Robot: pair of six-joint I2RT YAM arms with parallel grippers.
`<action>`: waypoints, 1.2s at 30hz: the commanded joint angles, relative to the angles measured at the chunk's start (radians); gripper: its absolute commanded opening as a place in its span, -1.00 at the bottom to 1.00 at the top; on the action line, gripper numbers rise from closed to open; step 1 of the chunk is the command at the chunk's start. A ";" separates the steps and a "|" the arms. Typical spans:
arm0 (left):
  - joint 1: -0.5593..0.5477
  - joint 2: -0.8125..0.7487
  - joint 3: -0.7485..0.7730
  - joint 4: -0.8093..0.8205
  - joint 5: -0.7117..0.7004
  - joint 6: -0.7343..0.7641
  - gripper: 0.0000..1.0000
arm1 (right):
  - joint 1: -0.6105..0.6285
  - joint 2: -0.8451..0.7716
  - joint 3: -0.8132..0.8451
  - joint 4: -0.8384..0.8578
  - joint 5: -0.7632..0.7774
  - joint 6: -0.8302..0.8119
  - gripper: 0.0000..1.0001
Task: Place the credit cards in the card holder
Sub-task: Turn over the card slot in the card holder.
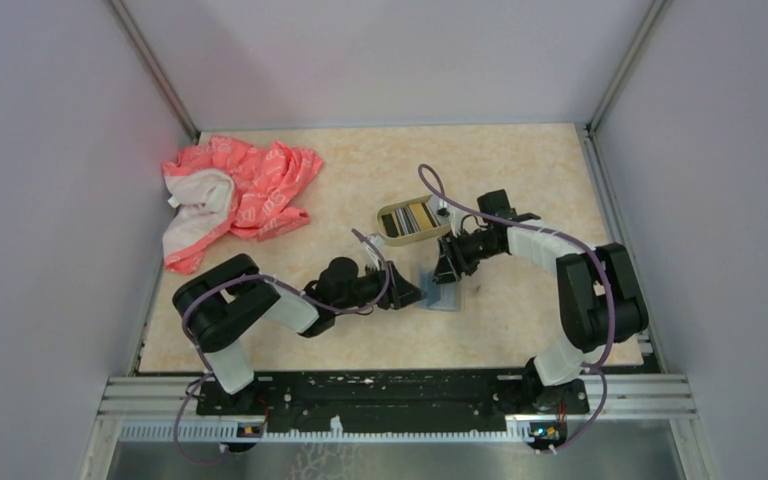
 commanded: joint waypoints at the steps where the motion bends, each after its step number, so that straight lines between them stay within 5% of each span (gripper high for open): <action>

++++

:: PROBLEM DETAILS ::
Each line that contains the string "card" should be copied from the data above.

:: ANSWER BOX ::
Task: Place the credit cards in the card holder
Sub-task: Turn over the card slot in the card holder.

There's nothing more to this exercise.